À ce jour, l’IVAC refuse toujours d’indemniser Mme Legault depuis 1987 même si un psychiatre a déclaré qu’elle souffrait d’une grave névrose liée aux agressions. Le médecin a également confirmé qu’elle était « non fonctionnelle » depuis 1987 à cause du traumatisme subi. D’autant plus que son beau-père ne s’en prenait pas qu’à elle. Son frère cadet, une personne de petite taille, a encaissé de nombreux coups pendant cette même période.
« Il jouait avec ma tête parce que plus je disais non, plus il battait mon frère », relate-t-elle.
Des moments qui ne cessent de la hanter, comme les fois où celui qu’elle surnomme « le monsieur » lui touchait les parties génitales tout en donnant des coups de pied à son frère.
MORT AVANT L’ENQUÊTE
Au grand dam de Mme Legault, son agresseur est mort d’une crise cardiaque quelques heures avant son enquête préliminaire, mettant du coup fin aux procédures judiciaires.

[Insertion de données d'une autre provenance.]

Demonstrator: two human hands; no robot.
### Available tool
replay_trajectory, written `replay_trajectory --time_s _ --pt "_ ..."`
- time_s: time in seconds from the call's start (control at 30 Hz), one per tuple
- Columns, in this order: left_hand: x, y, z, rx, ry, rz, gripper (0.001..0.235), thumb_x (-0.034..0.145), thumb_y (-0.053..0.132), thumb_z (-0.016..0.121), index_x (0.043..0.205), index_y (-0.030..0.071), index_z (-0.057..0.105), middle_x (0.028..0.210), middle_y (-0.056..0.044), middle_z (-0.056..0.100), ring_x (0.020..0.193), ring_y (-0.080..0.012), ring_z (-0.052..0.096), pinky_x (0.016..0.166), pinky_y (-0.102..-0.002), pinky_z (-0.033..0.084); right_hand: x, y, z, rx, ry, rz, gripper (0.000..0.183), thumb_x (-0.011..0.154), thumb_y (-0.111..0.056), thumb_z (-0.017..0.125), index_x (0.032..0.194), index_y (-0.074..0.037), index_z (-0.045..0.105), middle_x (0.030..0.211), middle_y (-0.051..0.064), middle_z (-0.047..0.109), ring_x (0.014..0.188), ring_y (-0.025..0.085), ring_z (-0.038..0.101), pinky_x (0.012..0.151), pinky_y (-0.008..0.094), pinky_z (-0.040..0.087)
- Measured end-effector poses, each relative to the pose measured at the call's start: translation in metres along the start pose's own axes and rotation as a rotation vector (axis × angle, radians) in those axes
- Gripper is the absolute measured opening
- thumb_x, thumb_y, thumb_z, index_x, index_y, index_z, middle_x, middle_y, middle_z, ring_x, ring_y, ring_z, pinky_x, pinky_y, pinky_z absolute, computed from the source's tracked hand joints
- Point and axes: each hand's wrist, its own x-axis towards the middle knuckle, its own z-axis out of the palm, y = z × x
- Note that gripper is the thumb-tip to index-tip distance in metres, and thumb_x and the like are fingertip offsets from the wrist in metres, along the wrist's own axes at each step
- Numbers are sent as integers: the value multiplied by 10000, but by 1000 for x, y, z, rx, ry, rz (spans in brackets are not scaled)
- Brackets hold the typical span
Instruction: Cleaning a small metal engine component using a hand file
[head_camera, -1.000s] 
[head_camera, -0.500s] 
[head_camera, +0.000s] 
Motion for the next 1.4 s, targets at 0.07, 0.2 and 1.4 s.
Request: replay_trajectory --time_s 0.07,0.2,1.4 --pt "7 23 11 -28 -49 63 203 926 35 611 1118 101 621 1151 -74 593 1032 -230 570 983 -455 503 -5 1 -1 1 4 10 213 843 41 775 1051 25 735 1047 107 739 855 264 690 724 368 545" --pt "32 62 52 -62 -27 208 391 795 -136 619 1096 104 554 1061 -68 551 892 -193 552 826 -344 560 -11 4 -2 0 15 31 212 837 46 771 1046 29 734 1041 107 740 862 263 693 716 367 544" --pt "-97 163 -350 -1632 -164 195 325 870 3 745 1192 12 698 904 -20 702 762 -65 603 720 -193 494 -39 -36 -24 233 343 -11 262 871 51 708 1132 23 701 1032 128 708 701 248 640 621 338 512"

« Je n’ai pas encore vécu, moi, a-t-elle soufflé. J’ai passé ma vie à le haïr et à vouloir le voir mort. J’ai engourdi mon mal de vivre avec de la drogue, j’ai eu des problèmes avec la justice et je n’ai jamais eu de relation qui avait du sens à cause de lui. Je déteste les êtres humains à cause de lui. »
Mais le plus grand malheur de sa vie demeure le jour où ses deux enfants ont été adoptés puisqu’elle n’était plus capable d’en prendre soin.
Pour des raisons de confidentialité, l’IVAC n’a pas souhaité commenter le dossier.